Convencida de que padecía cáncer, la paciente inició en 2007 un tratamiento que incluyó quimioterapia, corticoides y esteroides, el cual se prolongó hasta 2011. Durante ese periodo, su estado de salud se deterioró de manera progresiva, con afectaciones severas a su sistema inmunológico, desequilibrios hormonales y consecuencias que impactaron su vida cotidiana y laboral, incluyendo la suspensión temporal de su permiso de conducir.

La situación cambió cuando decidió buscar una segunda opinión médica en un hospital de Génova. Tras nuevos estudios y biopsias, los especialistas descartaron por completo la presencia de cáncer. La mujer había sido tratada durante años por una enfermedad inexistente.

Antes de acudir a los tribunales, la paciente intentó una solución extrajudicial, sin éxito.

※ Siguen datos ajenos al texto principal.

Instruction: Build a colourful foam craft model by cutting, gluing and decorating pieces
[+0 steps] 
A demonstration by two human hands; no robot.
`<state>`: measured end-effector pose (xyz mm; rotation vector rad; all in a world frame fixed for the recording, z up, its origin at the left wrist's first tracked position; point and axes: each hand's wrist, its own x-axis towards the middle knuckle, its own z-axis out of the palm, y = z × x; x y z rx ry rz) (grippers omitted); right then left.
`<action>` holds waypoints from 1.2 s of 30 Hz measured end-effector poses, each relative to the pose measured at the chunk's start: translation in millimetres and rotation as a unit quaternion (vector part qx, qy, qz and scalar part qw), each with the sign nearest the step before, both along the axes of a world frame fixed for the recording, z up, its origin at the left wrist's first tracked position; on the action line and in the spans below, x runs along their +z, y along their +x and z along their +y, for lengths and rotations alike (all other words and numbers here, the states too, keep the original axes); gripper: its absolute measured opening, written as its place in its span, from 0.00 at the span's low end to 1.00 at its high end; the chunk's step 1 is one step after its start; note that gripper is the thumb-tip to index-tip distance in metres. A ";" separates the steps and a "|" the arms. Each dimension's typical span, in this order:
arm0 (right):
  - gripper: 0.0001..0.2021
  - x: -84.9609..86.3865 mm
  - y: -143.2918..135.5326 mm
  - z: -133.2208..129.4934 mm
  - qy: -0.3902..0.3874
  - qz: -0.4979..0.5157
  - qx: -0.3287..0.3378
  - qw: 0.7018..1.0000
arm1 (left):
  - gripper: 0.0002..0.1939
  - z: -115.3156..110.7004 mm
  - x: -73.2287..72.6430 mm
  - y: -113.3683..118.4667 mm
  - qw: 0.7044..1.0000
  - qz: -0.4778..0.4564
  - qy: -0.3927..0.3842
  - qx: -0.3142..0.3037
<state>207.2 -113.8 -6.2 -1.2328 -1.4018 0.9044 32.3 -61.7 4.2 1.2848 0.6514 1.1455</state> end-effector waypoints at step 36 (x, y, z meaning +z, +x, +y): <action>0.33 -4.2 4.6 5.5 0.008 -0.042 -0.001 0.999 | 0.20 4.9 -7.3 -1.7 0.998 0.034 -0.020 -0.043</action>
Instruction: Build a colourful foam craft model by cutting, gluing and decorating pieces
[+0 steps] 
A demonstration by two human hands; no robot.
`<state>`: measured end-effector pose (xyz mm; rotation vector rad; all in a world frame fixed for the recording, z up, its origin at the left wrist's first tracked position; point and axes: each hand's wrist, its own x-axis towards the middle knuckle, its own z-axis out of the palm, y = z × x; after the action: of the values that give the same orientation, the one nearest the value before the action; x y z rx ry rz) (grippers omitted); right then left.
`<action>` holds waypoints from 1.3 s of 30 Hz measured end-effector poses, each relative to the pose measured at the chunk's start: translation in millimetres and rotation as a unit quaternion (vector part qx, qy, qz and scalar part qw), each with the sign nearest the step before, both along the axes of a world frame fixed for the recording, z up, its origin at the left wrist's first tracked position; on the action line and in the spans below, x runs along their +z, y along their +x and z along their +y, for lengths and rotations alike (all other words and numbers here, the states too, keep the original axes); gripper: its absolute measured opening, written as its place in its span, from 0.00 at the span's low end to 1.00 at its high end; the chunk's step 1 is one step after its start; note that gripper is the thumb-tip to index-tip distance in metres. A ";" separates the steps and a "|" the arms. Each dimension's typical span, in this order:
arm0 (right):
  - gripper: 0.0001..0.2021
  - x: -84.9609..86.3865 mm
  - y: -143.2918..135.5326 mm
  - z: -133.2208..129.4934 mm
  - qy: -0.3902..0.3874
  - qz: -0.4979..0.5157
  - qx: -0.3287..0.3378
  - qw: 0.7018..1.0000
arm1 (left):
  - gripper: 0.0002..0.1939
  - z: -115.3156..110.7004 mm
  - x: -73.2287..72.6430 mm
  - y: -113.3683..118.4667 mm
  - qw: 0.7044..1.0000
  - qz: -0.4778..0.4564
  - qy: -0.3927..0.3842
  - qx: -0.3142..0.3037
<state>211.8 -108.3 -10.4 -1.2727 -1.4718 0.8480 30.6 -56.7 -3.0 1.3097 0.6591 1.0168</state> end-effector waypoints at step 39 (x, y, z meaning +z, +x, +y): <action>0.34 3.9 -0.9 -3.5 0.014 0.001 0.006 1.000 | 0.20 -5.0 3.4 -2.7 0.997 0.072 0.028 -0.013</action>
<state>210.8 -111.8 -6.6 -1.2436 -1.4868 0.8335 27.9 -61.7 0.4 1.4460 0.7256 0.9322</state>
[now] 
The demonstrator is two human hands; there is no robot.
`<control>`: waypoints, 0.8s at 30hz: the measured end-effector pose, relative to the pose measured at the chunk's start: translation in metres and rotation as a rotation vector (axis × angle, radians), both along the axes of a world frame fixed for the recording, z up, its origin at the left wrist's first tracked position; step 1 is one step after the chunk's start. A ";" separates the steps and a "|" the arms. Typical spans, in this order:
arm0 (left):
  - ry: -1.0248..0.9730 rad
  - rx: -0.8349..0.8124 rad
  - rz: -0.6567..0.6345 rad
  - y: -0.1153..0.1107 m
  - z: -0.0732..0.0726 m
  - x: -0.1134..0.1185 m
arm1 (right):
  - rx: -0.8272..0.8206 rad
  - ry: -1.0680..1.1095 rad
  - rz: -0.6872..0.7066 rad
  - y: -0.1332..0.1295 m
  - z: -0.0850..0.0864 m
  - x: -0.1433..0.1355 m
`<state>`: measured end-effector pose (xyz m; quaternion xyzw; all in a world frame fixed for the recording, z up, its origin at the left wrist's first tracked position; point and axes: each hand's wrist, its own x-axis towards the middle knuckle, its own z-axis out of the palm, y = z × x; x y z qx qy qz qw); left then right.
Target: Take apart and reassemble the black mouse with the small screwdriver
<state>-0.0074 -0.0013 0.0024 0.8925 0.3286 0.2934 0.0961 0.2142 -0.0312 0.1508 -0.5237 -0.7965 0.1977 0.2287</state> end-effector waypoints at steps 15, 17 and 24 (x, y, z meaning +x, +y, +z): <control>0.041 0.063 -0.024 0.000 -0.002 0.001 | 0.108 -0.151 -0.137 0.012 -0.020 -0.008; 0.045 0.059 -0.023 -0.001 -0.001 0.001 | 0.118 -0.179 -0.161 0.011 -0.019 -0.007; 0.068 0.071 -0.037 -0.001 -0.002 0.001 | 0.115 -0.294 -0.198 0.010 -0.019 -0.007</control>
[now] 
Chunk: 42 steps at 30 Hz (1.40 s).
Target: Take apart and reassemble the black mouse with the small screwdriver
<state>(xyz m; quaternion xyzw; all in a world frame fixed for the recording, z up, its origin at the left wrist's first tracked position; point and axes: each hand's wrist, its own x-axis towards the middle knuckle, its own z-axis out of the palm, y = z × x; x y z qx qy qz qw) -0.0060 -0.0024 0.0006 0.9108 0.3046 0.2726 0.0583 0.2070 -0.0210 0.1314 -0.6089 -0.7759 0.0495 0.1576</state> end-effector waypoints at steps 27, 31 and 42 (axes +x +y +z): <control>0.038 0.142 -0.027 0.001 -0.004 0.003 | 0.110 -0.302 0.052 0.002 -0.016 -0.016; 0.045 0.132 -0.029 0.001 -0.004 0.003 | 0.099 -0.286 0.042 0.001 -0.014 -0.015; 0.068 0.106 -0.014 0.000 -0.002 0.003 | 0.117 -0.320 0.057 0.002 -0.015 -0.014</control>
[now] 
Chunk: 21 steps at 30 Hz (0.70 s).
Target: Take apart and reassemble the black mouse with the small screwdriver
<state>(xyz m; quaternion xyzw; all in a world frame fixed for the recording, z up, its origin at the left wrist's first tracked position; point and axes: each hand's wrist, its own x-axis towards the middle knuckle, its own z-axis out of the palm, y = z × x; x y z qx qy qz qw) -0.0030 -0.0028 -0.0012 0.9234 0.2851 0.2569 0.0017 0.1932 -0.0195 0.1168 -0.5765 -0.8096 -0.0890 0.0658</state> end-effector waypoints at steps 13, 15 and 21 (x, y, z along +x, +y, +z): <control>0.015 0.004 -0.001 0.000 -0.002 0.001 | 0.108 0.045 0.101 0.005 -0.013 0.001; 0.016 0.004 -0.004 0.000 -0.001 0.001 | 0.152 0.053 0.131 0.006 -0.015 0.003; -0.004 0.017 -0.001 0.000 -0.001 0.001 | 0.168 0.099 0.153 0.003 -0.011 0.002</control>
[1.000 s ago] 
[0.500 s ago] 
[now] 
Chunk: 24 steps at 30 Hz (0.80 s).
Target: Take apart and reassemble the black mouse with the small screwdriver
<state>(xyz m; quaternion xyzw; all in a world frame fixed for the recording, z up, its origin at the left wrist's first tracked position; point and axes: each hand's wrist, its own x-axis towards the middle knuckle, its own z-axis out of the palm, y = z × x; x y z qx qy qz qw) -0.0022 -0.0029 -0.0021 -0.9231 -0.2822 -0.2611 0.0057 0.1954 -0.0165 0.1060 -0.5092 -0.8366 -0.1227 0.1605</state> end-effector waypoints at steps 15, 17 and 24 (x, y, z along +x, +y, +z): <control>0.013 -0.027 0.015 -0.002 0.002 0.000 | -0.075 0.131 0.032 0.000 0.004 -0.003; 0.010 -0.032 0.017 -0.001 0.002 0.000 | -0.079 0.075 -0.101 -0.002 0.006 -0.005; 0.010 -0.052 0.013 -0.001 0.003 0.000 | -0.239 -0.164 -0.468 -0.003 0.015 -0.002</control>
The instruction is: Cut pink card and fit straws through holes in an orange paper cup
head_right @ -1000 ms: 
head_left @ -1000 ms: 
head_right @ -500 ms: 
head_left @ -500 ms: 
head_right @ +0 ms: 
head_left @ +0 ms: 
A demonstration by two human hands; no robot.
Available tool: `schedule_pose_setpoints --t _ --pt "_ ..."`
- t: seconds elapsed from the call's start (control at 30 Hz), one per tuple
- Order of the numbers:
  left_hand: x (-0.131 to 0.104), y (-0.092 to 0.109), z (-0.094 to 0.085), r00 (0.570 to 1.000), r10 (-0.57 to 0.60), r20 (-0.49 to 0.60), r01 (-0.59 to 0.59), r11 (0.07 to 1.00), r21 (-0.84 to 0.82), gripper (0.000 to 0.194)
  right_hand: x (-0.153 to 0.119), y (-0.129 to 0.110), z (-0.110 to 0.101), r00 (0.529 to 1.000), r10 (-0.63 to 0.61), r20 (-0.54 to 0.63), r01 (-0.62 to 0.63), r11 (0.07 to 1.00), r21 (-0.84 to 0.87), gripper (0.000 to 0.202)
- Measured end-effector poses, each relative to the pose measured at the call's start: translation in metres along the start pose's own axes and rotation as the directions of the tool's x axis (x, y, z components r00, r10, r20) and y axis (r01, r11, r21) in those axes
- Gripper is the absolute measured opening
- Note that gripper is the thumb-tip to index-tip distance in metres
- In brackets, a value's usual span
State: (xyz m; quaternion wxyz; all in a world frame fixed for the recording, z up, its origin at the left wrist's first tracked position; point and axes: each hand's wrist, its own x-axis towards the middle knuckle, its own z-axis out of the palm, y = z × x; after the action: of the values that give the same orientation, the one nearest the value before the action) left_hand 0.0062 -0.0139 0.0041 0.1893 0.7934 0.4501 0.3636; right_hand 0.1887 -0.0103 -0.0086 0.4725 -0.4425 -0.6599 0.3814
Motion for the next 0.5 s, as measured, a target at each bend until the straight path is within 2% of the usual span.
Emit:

En el proceso legal, el hospital defendió que se trataba de un cuadro clínico complejo y que la terapia aplicada era “correcta” con base en la información disponible en su momento.

Sin embargo, una pericia independiente ordenada por la Corte concluyó que no existían pruebas clínicas suficientes para sustentar el diagnóstico ni los tratamientos administrados, y que los síntomas tampoco eran compatibles con un linfoma.

El fallo reconoció un 60 % de invalidez permanente —frente al 40 % determinado inicialmente— y subrayó que el daño sufrido no fue únicamente físico, sino también emocional, profesional y existencial, al haber vivido durante años con el temor de una enfermedad terminal inexistente.

El caso ha sido considerado emblemático en Italia sobre las consecuencias de los diagnósticos oncológicos erróneos y se inscribe en un contexto de mayor vigilancia judicial sobre la responsabilidad médica en tratamientos de alta agresividad.